Please report, as a bare number, how many lines below include the string "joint".

[Start of Attachment]

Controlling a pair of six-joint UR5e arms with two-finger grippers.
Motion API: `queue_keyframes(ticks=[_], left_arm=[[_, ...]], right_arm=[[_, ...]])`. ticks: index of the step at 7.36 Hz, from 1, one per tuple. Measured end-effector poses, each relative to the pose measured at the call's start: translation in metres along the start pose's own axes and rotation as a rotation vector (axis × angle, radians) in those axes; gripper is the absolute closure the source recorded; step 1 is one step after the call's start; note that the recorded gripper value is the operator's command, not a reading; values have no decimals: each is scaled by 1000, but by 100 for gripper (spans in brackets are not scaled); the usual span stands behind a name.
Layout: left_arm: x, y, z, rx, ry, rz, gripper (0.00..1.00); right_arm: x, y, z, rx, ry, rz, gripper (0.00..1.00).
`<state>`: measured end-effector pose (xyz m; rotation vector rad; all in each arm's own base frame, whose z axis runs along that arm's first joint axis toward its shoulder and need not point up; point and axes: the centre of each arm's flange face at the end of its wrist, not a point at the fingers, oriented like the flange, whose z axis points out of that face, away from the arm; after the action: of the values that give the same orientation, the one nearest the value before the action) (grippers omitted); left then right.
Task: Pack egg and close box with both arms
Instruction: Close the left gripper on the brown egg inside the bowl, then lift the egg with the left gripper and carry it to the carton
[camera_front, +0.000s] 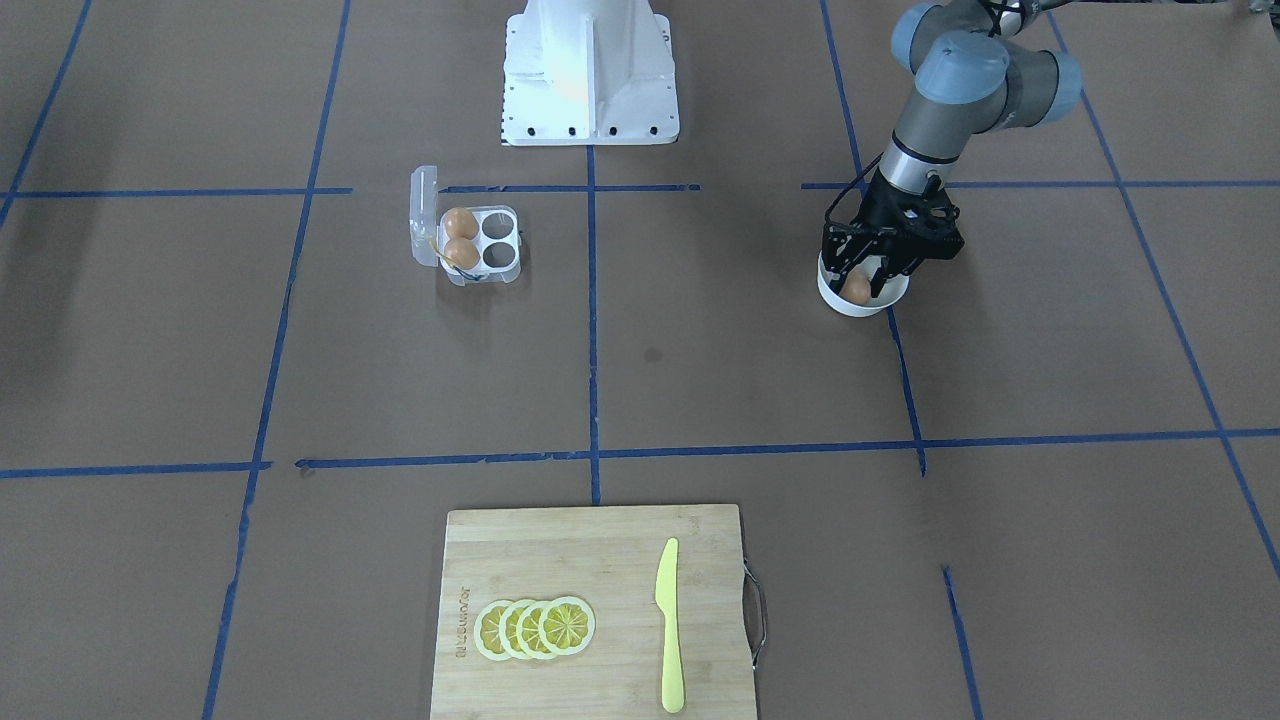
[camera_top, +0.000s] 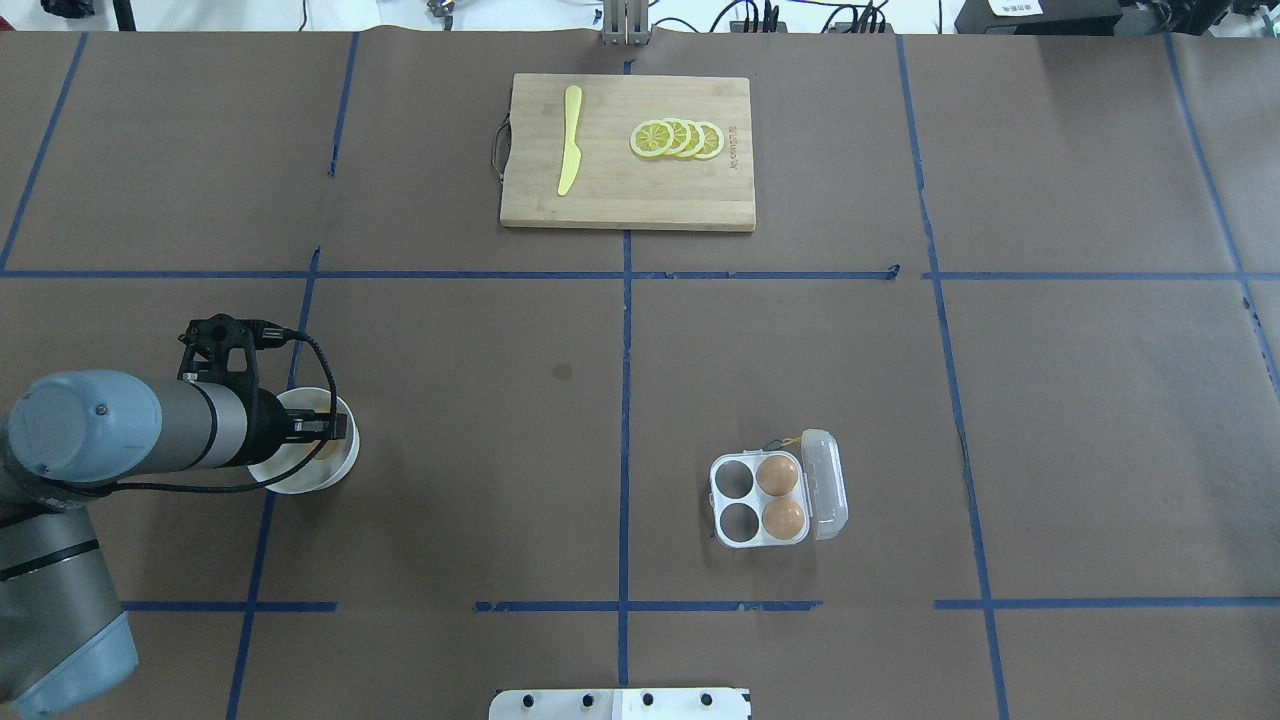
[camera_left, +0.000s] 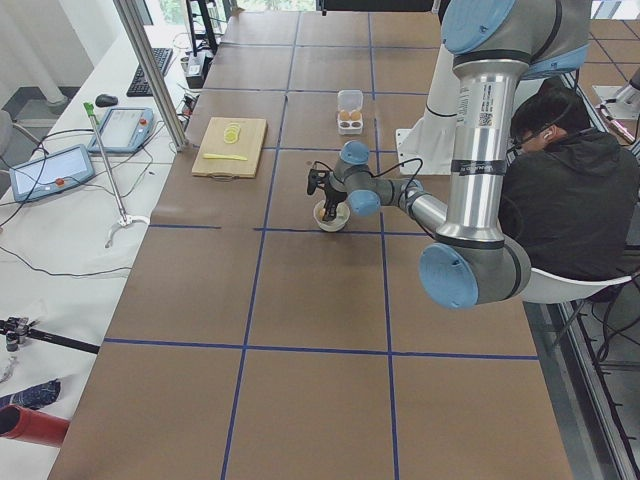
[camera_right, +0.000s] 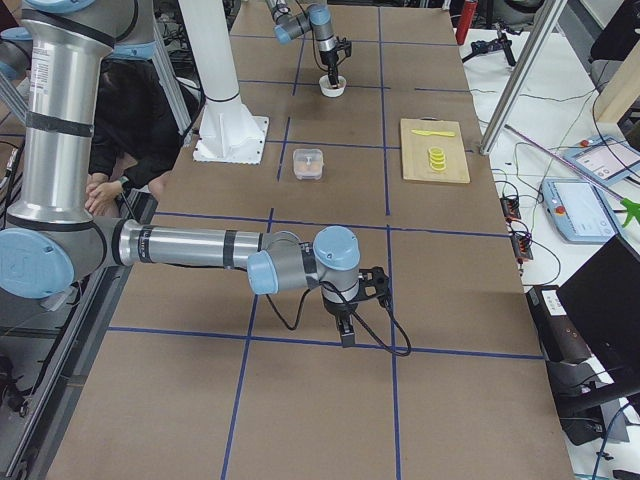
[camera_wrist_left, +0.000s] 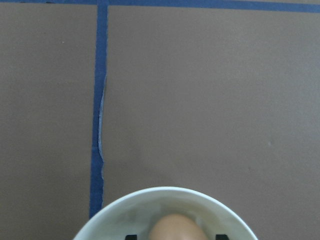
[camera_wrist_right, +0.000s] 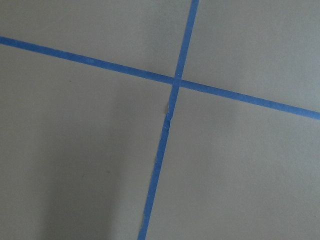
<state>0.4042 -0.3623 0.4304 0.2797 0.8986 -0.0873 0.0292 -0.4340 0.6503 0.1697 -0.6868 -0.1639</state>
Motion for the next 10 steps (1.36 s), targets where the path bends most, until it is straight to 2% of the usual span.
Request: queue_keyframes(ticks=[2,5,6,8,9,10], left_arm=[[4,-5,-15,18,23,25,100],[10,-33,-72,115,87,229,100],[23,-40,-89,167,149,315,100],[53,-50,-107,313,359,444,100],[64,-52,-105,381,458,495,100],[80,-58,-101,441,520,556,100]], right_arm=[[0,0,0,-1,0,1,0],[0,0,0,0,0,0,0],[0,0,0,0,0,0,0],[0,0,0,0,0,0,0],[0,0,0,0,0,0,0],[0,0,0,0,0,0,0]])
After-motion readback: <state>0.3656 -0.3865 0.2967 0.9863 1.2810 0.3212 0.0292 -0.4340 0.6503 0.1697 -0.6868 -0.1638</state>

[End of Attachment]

• RESPONSE AREA: 2